Люк спокойно присел за столик поблизости от широкого, покрытого цинковым листом прилавка. Здесь закусывали стоя человек десять рабочих; другие, рассевшись за столиками в обширной комнате, пили, кричали, играли в карты среди густого дыма, в клубах которого выступали красные пятна газовых рожков. За соседним столиком Люк тотчас заметил Рагю и Буррона; приятели сидели друг против друга и громко разговаривали. По-видимому, они сначала выпили литр-другой вина, потом спросили яичницу, сосисок, сыра; литр следовал за литром, и теперь оба были сильно навеселе. Особенно заинтересовало Люка то обстоятельство, что возле друзей стоял, беседуя с ними, Каффьо. Люк заказал порцию жаркого; он ел и слушал.

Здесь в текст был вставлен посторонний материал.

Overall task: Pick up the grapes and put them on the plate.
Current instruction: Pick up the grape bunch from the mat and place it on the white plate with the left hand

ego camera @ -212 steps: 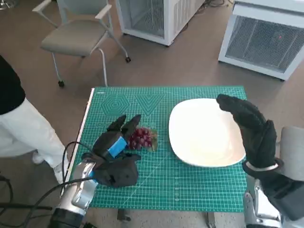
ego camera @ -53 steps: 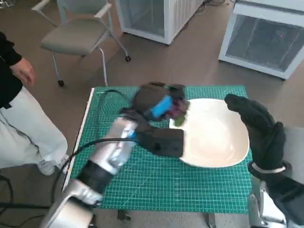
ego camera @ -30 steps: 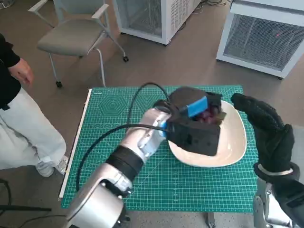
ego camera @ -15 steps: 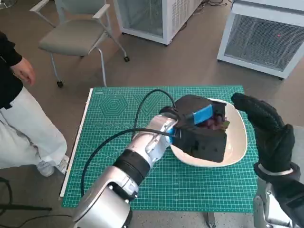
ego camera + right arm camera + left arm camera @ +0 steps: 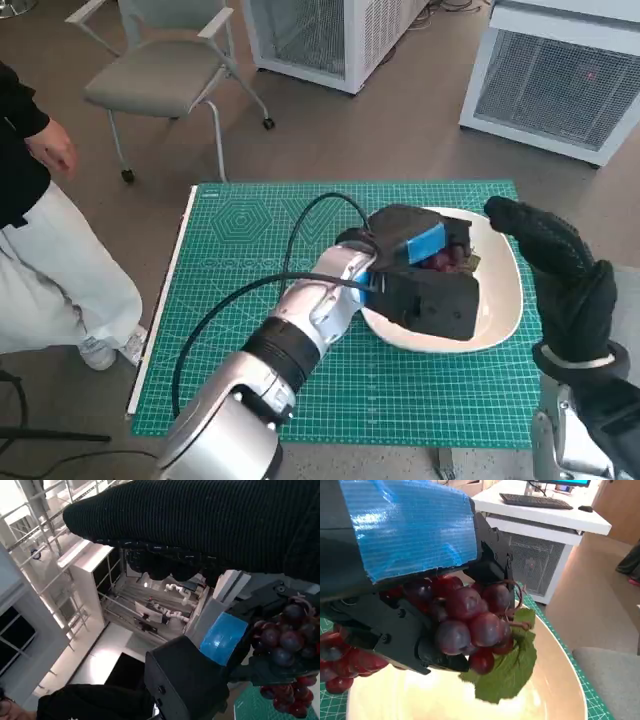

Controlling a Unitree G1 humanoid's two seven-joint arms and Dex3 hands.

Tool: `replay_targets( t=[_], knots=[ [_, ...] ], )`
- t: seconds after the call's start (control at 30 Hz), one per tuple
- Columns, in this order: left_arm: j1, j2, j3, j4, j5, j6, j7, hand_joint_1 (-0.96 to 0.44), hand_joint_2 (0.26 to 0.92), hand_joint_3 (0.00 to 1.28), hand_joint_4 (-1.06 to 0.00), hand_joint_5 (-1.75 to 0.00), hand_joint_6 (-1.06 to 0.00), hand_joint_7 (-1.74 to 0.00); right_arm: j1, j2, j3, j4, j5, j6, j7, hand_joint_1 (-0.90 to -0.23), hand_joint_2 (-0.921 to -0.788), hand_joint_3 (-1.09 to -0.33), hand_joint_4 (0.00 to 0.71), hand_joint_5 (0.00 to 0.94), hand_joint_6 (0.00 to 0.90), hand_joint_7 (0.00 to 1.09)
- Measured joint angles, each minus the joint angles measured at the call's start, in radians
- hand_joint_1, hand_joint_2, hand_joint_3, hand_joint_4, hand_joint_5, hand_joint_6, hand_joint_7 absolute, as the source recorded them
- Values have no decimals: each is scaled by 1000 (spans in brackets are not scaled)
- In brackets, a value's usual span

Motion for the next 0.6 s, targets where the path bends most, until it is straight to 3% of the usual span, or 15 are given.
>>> replay_targets(
  t=[0.1,0.2,0.6],
  knots=[
    [0,0,-43,1,39,-1,8,-225,861,60,-139,-176,-231,-143,0,0,1,4,0,0,0,-600,-921,-725,337,3,3,688],
    [0,0,-79,4,71,-2,16,-346,845,34,-88,-61,-206,-90,0,0,2,6,-1,0,0,-595,-921,-726,336,3,3,685],
    [0,0,-101,7,90,-19,63,-422,829,7,-88,-10,-248,-80,0,0,8,8,-1,0,0,-595,-921,-727,335,2,4,678]
  ],
)
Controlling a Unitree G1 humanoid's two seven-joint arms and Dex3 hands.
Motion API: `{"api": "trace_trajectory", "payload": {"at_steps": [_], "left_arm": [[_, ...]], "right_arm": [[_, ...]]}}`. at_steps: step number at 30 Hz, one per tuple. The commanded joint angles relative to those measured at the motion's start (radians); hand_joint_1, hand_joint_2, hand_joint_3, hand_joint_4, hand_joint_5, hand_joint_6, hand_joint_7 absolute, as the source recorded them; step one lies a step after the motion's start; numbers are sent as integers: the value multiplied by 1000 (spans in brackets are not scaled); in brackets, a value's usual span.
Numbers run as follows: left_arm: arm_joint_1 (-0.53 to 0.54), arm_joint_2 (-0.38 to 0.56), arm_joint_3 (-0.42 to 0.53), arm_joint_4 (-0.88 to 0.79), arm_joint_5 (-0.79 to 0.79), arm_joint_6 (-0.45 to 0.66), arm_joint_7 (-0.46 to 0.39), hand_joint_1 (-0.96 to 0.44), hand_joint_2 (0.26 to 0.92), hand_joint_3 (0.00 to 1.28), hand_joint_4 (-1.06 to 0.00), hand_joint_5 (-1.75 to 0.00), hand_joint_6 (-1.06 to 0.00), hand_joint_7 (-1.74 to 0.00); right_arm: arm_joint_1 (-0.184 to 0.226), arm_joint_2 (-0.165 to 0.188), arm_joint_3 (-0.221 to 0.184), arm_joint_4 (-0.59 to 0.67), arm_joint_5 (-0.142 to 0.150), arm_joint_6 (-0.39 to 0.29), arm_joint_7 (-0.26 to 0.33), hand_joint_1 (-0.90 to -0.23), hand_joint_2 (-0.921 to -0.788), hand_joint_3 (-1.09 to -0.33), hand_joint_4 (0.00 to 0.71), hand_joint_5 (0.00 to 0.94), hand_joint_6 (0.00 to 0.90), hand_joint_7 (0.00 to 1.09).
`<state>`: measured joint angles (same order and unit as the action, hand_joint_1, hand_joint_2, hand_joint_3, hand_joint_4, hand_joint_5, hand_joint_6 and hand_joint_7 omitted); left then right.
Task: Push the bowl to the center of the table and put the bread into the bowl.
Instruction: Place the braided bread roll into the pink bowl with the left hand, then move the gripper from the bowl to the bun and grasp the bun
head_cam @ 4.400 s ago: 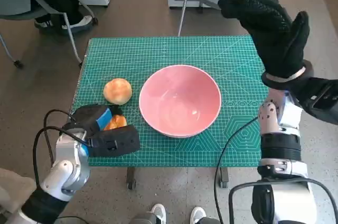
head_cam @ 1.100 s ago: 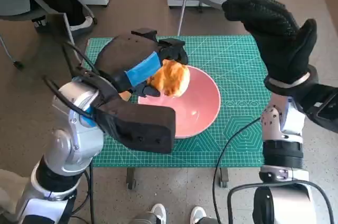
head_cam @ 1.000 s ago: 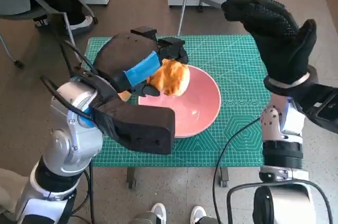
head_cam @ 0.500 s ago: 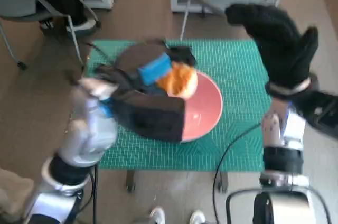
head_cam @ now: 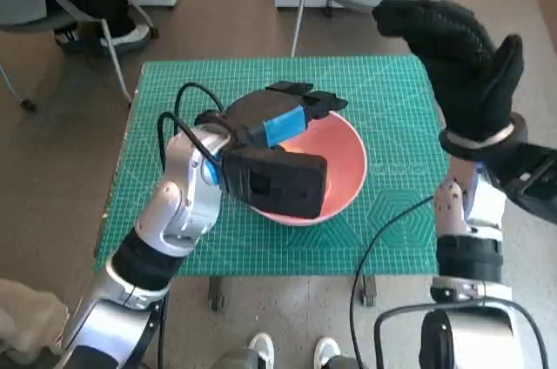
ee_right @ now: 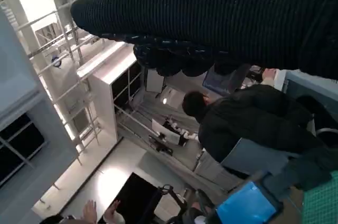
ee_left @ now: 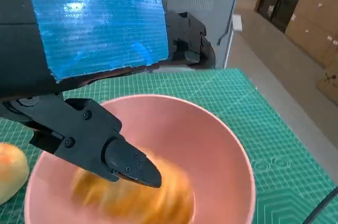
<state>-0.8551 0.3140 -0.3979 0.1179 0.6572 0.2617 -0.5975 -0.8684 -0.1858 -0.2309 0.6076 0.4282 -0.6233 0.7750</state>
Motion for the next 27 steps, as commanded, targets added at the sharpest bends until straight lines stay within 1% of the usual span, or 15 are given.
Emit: {"api": "trace_trajectory", "payload": {"at_steps": [1,15,19,27], "left_arm": [[-10,14,-3,5,8,-10,18,-406,811,0,1,1,-104,-202],[17,57,17,-50,-3,-6,13,-419,813,1,1,1,-102,-195],[38,108,60,-109,-23,-13,-1,-431,815,2,1,1,-100,-195],[62,161,103,-171,-44,-17,-6,-454,818,3,1,1,-103,-192]], "right_arm": [[24,0,5,8,-2,4,3,-704,-921,-807,314,4,408,16],[21,1,4,23,3,-4,15,-704,-921,-815,315,2,408,15],[20,-4,3,21,5,0,16,-701,-921,-816,315,2,409,15],[22,-6,0,18,9,3,20,-693,-921,-817,315,2,410,15]]}}
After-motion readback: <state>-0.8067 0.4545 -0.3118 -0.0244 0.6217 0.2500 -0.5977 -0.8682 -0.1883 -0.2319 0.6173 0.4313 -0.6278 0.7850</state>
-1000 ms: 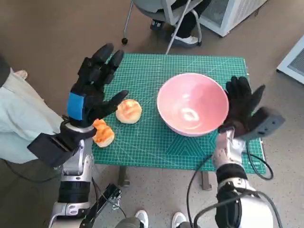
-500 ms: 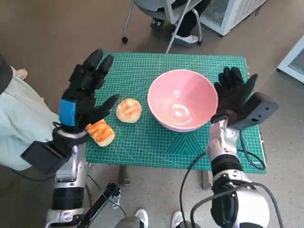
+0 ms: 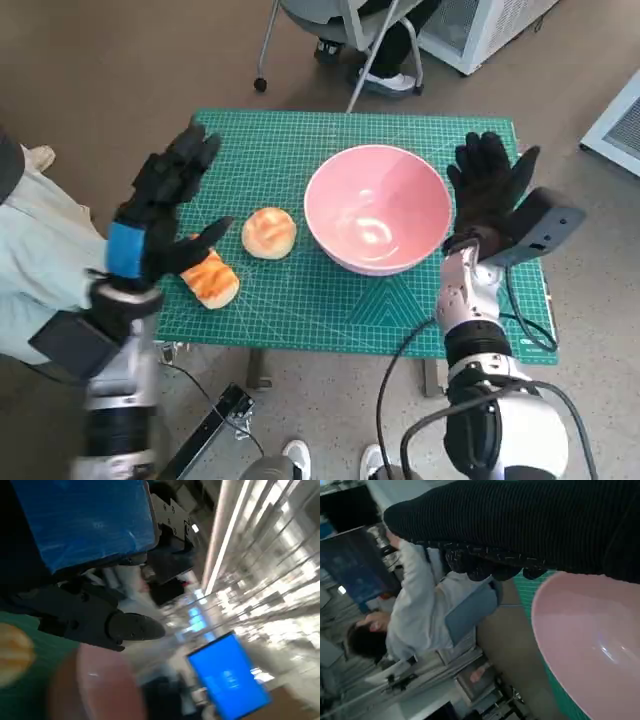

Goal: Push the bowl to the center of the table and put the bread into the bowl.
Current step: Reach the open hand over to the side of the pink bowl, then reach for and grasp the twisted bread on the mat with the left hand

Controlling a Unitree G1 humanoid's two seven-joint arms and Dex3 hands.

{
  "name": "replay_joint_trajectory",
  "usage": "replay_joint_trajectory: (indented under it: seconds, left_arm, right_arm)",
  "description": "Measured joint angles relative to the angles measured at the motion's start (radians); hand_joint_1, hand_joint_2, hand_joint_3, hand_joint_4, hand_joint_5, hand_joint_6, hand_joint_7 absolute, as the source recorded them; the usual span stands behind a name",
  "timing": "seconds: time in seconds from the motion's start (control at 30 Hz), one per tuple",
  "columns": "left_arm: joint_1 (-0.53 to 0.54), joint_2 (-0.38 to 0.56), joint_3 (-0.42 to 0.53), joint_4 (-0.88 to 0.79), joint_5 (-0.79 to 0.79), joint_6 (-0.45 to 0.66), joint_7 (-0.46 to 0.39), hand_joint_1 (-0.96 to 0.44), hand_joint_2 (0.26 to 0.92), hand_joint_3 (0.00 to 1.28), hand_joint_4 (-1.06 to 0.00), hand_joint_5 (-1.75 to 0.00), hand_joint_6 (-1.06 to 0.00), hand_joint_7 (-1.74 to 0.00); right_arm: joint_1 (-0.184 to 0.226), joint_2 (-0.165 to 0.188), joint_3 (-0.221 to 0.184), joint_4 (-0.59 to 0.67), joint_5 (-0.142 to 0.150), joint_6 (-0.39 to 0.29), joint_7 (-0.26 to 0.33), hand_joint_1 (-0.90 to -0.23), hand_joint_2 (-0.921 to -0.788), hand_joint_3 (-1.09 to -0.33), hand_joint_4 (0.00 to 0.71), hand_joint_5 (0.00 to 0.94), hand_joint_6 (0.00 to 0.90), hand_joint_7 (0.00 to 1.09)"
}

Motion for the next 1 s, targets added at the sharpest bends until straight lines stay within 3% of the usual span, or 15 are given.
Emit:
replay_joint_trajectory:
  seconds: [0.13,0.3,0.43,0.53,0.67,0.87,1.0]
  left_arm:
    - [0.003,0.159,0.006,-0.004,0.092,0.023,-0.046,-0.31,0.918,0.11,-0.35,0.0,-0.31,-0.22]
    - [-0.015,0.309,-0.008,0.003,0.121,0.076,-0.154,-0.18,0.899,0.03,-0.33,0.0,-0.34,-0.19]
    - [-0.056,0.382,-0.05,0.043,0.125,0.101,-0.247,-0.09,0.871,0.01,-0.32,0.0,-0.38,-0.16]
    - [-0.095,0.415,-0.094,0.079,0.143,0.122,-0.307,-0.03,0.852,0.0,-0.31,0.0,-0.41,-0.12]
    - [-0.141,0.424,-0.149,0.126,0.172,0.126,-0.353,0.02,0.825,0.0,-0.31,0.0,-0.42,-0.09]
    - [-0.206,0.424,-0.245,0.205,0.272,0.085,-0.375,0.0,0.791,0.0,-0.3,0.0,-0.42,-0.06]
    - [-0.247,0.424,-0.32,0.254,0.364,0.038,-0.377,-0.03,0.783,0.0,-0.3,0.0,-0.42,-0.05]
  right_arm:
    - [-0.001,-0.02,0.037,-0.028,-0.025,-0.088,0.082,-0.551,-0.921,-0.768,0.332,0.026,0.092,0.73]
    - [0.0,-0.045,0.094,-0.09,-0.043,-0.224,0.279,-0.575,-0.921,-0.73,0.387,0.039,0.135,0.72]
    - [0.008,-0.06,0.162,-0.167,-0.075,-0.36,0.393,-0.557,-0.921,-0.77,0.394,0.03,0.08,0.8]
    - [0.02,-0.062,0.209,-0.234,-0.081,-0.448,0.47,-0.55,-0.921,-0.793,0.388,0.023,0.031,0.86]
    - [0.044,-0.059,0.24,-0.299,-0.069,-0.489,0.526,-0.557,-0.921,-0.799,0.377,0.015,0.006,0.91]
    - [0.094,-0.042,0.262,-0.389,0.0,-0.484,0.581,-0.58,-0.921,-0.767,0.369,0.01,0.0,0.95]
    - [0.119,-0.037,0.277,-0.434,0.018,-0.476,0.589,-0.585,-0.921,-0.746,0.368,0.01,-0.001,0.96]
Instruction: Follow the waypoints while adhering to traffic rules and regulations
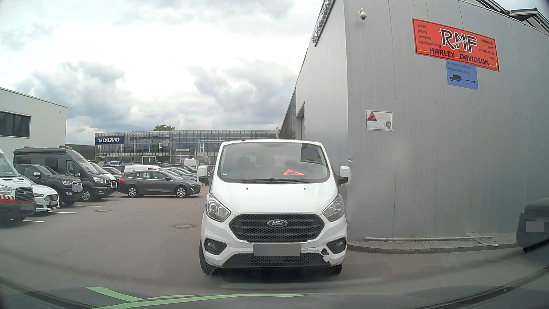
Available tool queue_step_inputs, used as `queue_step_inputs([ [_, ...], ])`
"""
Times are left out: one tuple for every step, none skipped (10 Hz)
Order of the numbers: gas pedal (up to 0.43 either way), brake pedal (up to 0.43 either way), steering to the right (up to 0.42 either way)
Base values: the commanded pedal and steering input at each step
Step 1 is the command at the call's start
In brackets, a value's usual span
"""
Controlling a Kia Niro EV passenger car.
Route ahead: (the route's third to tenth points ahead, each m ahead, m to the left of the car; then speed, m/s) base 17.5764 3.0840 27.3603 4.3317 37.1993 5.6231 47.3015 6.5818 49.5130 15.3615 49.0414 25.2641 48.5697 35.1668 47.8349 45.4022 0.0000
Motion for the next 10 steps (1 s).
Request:
queue_step_inputs([
  [0.0,0.463,-0.462],
  [0.0,0.463,-0.462],
  [0.0,0.457,-0.462],
  [0.0,0.463,-0.463],
  [0.0,0.457,-0.462],
  [0.0,0.463,-0.462],
  [0.0,0.463,-0.462],
  [0.0,0.463,-0.462],
  [0.0,0.463,-0.462],
  [0.0,0.463,-0.462],
])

На жирном лице толстяка Каффьо играла благодушная улыбка.

— А я вам говорю, что продержись вы еще три дня — и хозяева были бы у вас в руках!.. Черт побери! Бы же знаете, что я за вас! Давно пора вам скинуть с шеи всех этих презренных эксплуататоров!

Рагю и Буррон, крайне возбужденные, похлопали Каффьо по плечу. Конечно, они знают его, знают, что он надежный, верный малый. Но все-таки забастовка — чертовски тяжелая штука, и надо же когда-нибудь становиться на работу.

— Хозяева всегда останутся хозяевами, — сказал заплетающимся языком Рагю. — Вот и приходится мириться с ними да стараться отдавать как можно меньше сил за такую плату… Еще литр, папаша Каффьо! Распейте его вместе с нами!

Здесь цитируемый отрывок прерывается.